EXERCISE DETAILS:
If a line in the data contains "black", copy it out.

DATA UNDER STUDY:
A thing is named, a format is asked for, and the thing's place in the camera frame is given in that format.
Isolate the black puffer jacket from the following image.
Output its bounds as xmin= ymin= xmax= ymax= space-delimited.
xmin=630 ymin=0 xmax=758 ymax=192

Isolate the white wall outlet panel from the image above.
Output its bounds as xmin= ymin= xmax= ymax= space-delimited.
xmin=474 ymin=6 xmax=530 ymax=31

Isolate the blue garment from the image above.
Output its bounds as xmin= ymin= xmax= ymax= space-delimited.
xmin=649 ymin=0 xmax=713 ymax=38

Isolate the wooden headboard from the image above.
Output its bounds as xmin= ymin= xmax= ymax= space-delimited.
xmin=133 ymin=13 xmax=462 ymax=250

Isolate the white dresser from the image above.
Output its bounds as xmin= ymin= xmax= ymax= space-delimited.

==

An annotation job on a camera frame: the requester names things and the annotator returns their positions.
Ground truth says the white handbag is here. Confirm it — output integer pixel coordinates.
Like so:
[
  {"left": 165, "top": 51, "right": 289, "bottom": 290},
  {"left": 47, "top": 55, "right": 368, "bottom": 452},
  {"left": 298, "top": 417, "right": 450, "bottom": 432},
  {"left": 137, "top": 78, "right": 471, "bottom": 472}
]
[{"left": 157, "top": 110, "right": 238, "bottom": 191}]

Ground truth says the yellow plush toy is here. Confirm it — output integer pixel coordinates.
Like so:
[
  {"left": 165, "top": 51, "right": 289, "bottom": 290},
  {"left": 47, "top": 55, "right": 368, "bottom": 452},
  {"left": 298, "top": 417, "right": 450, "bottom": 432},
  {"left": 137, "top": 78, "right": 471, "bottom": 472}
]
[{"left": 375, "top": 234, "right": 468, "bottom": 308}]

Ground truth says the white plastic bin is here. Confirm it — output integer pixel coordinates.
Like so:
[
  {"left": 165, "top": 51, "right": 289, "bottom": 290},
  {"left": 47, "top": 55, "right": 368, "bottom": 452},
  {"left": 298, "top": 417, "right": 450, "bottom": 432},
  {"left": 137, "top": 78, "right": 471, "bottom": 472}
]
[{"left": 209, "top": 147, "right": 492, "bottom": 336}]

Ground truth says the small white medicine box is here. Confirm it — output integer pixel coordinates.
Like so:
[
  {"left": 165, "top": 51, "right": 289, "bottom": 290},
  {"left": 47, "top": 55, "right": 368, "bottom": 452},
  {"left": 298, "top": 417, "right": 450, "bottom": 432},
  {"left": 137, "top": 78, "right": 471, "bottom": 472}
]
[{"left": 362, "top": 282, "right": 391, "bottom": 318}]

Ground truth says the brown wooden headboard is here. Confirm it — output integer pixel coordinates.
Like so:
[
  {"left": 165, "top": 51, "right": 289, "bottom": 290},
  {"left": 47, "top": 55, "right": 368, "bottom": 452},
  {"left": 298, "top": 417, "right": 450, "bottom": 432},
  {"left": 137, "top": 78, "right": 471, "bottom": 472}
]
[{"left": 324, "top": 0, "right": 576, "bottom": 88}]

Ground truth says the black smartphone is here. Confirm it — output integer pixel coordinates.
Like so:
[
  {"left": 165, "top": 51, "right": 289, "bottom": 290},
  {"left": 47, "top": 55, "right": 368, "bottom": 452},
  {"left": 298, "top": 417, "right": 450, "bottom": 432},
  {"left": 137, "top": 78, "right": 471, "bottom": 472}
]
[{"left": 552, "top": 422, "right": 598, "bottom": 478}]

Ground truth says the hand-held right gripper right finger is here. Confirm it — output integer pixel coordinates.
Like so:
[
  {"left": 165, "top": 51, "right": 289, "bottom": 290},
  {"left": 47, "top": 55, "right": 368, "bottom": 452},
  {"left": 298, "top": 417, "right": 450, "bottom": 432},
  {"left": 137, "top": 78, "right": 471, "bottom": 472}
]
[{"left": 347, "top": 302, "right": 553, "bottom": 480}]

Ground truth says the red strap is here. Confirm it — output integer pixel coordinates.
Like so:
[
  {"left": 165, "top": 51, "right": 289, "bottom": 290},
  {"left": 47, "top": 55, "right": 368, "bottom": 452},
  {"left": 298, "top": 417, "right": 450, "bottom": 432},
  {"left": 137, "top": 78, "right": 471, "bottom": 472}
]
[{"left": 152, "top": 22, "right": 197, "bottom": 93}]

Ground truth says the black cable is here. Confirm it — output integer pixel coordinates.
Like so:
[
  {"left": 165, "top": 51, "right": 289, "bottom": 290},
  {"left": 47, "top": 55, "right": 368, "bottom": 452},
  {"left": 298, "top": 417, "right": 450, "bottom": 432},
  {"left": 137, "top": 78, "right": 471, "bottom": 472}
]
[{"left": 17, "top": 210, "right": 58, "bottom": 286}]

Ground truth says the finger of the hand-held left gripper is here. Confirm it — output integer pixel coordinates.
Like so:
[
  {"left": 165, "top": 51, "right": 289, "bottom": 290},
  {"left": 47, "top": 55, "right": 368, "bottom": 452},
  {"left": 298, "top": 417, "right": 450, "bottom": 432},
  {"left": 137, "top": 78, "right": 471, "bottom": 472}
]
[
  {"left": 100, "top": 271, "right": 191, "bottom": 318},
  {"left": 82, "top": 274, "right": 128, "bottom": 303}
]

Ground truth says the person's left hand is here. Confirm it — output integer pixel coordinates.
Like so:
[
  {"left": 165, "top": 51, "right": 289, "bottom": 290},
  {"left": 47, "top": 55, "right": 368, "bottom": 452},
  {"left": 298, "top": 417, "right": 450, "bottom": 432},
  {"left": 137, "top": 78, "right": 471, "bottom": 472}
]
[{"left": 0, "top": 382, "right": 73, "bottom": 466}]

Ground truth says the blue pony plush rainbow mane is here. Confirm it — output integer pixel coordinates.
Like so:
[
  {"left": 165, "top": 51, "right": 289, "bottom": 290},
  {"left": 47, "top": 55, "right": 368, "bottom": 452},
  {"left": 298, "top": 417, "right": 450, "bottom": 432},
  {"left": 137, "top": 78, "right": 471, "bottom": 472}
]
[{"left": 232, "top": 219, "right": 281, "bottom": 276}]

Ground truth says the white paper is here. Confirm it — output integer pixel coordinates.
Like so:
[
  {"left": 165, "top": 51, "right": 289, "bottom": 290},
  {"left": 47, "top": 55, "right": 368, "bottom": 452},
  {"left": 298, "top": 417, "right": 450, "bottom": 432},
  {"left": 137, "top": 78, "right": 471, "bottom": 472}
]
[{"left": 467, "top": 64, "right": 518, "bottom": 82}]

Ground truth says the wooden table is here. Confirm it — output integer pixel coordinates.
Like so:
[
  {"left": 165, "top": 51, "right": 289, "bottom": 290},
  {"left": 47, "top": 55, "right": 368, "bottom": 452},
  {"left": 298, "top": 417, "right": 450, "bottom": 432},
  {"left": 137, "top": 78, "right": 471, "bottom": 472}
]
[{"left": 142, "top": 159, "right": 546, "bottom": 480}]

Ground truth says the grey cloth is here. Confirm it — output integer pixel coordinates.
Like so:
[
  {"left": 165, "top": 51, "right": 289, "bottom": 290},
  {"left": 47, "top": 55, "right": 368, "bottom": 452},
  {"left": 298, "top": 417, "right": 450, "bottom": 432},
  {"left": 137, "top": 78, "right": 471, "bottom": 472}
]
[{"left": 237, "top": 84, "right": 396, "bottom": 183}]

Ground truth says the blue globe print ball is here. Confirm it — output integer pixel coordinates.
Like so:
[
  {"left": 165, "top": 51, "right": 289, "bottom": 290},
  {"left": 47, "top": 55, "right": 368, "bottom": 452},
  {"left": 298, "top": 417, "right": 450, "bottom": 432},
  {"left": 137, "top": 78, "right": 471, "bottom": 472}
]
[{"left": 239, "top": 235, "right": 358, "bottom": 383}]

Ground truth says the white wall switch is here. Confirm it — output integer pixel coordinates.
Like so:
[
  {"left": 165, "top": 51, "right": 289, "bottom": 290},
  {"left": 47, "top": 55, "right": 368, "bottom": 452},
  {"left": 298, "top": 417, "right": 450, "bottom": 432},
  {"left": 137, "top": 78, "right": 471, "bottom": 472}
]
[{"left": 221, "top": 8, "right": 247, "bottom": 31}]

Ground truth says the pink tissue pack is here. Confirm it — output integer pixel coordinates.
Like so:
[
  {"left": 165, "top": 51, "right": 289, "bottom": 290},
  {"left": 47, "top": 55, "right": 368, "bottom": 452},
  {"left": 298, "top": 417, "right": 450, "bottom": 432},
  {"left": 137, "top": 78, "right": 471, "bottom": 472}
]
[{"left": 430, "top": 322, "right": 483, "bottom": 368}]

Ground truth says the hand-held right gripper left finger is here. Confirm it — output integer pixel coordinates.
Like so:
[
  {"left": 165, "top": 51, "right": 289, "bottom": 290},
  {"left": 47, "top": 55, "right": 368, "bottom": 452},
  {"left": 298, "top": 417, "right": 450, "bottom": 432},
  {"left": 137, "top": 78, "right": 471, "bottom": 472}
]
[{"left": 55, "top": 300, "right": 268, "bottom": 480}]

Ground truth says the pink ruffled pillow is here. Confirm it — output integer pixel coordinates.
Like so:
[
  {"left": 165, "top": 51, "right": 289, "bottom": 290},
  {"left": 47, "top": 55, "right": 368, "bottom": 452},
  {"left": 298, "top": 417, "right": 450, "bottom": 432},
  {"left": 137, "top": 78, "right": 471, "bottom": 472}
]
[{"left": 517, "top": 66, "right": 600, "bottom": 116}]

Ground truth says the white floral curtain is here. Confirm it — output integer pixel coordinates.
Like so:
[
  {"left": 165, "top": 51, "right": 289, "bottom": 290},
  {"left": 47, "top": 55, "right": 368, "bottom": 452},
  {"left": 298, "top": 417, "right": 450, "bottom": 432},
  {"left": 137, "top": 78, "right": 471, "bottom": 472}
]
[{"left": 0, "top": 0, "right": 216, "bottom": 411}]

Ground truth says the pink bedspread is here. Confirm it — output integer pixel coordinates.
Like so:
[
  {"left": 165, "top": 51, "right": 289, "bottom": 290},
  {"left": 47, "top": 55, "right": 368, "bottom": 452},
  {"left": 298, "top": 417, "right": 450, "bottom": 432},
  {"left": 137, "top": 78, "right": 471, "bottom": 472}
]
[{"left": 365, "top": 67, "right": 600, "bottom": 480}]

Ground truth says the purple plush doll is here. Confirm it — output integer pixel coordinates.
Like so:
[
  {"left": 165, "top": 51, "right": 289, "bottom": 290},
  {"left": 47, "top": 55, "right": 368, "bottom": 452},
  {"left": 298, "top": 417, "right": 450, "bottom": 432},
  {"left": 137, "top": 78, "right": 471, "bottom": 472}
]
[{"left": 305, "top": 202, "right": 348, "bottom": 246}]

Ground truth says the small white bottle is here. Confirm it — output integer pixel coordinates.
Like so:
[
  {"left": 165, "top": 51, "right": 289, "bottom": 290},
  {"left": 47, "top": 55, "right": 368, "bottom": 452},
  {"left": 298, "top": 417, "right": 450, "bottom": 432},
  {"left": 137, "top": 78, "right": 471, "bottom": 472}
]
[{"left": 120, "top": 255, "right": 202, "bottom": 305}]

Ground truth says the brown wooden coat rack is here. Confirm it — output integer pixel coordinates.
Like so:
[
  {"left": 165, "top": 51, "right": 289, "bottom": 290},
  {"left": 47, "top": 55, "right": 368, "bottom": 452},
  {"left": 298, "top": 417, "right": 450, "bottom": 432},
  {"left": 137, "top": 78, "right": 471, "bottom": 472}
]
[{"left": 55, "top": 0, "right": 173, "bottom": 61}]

TASK OUTPUT:
Isolate the black puffer jacket from the following image.
Ground truth says the black smartphone is here. Confirm it — output integer pixel coordinates.
Ground truth says the black cable is here. Confirm it — output integer pixel coordinates.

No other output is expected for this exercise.